Improving ODS Query Performance With Indexes
- Stephen Fuqua
- Ian Christopher (Deactivated)
Overview
The Analytics Middle Tier views — especially fact-type views — are complex and contain many conditions in the JOIN and WHERE clauses. The ODS database is optimized for high performance on REST API operations, necessarily striking a balance between write and read performance. Thus there are performance-enhancing indexes on natural keys, which are used in some GET requests, but not much else. Adding other indexes can significantly boost performance of ad hoc queries and permanent views such as those created by the Analytics Middle Tier, but they come with a cost: higher disk space utilization and slower write performance.
Optional Indexes
In addition to the optional AMT Collections, there exists an option to install extra indexes that significantly improve the performance of some of the AMT queries. Install is simple: just provide the "indexes" keyword on the options flag (-o
or --options
):
.\EdFi.AnalyticsMiddleTier.Console.exe -c "..." -o indexes
This installs the following indexes:
Table | On Columns | Include Columns |
---|---|---|
edfi.Grade | StudentUSI, SchoolId, LocalCourseCode, SchoolYear, SectionIdentifier, SessionName | NumericGradeEarned |
edfi.StudentSectionAssociation | SchoolId, LocalCourseCode, SchoolYear, SessionName | EndDate, LastModifiedDate |
edfi.AcademicSubjectType | CodeValue | (none) |
On the Glendale sample database, the Grade
table storage allocation grows by approximately 9% with the addition of this index: 75 MB additional space for sample grade data covering 16,724 students. This is not a significant additional burden, and may not cause a noticeable performance impact. The impact for a large district or a state, however, could be problematic for write performance to the Grade table. The storage allocation for StudentSectionAssociation
similarly grows by about 10% in Glendale, with approximately 30 MB dedicated to the new index. The v2.2-only AcademicSubjectType
index has a negligible footprint.
SELECT tn.[name] AS [Table name], ix.[name] AS [Index name], SUM(sz.[used_page_count]) * 8 AS [Index size (KB)] FROM sys.dm_db_partition_stats AS sz INNER JOIN sys.indexes AS ix ON sz.[object_id] = ix.[object_id] AND sz.[index_id] = ix.[index_id] INNER JOIN sys.tables tn ON tn.OBJECT_ID = ix.object_id GROUP BY tn.[name], ix.[name] ORDER BY 3 desc
Adding New Indexes
If you have a performance problem on one or more views, one of the patterns for limiting impact on the ODS is to copy the data to a reporting server via replication or log shipping. This reporting database is a better place for adding the optional indexes collection. Once you have created some representative queries against the Analytics Middle Tier views, either directly or through a BI/reporting tool, you may find that the performance warrants another look at additional indexes. Don't just blindly create those "missing" indexes! is a good reference article on how to detect potential indexes and decide on whether to implement them.

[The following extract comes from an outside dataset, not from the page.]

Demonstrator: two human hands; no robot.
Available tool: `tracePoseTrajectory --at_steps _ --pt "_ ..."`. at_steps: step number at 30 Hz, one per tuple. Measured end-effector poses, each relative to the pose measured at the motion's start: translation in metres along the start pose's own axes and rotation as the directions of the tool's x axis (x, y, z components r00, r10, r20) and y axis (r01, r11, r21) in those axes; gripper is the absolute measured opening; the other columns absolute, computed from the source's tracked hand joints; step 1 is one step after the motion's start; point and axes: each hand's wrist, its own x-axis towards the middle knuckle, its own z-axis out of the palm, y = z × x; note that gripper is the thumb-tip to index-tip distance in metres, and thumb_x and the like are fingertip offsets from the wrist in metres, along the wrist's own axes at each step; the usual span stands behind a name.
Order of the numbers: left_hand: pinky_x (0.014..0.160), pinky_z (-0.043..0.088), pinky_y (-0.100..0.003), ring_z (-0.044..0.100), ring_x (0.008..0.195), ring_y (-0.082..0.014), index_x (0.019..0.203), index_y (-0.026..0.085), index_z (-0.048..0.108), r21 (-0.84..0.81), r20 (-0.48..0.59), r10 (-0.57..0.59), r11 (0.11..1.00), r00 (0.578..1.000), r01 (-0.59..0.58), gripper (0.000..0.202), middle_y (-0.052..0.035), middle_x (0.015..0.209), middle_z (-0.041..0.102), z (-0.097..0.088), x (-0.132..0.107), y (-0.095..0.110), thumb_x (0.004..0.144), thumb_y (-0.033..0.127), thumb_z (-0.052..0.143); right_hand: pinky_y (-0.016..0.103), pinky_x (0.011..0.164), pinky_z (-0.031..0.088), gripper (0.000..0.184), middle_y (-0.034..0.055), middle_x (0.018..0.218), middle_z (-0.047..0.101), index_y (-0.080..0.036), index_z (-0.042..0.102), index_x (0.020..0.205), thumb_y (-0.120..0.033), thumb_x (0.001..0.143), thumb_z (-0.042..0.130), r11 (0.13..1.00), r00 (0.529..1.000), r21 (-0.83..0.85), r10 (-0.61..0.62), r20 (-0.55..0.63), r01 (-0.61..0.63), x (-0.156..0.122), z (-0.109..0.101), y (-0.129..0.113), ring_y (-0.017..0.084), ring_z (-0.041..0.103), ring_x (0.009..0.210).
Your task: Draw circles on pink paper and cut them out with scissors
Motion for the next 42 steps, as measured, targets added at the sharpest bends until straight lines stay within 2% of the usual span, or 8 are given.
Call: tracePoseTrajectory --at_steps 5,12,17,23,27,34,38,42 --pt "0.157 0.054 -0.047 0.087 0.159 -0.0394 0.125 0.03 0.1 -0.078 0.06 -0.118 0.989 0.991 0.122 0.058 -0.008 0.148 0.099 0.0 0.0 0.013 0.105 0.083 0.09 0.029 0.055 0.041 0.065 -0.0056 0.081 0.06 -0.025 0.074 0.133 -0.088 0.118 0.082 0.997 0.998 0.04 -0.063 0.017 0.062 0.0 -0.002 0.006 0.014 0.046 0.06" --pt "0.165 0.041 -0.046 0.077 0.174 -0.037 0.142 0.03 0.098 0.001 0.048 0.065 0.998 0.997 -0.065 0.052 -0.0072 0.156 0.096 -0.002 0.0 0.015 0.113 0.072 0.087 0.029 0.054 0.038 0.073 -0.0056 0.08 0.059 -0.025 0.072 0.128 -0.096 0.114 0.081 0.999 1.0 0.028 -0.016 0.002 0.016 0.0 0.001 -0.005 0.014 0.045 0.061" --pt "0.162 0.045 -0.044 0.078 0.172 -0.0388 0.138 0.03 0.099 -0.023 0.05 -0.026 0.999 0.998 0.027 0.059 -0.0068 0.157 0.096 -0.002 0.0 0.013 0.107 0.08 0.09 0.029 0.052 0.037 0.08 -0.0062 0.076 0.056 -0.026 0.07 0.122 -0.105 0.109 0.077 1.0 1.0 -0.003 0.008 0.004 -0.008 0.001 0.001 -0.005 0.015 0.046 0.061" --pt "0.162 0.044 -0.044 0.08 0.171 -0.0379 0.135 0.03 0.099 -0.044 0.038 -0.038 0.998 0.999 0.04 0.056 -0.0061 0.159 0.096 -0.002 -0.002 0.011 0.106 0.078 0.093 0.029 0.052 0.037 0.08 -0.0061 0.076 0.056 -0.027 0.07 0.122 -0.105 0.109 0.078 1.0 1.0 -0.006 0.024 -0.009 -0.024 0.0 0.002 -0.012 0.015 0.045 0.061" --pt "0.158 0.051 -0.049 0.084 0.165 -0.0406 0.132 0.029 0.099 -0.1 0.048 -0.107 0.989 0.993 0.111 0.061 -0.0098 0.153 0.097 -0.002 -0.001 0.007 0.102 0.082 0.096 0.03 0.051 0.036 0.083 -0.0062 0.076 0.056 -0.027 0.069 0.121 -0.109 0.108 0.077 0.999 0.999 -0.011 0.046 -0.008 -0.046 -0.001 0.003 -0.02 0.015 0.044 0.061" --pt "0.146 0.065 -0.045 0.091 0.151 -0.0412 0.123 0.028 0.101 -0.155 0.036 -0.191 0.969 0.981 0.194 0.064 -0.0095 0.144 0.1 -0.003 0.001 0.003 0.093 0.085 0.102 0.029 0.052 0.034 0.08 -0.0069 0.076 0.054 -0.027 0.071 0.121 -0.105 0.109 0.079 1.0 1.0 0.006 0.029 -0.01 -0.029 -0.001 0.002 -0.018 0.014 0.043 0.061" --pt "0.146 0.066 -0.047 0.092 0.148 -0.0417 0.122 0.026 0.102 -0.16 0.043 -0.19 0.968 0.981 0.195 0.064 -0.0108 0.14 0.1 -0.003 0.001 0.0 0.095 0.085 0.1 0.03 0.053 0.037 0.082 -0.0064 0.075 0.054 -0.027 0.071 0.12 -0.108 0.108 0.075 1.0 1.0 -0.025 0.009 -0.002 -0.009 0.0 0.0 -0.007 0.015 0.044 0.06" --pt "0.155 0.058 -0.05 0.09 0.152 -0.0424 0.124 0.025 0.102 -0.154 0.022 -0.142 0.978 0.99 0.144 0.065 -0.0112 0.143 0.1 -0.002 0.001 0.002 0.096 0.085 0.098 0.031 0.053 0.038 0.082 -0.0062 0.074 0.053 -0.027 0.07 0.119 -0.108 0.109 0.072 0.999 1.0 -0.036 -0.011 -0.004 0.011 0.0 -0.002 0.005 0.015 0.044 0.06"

Alternatively, if the views all return within minutes (where microseconds to seconds is the objective), then you may benefit from streaming the view contents out to new tables on another database, where you can then optimize a concrete table instead of optimizing a view.
LastModifiedDate
Finally, a special word about LastModifiedDate: this column is used on many different tables for display only; it is not part of the WHERE clause or other selection criteria in the Analytics Middle Tier views. However, if you are regularly querying for changed records based on this column, your query time will benefit greatly from adding an index on this column to the key tables used by the Core View Collection and/or other view collections.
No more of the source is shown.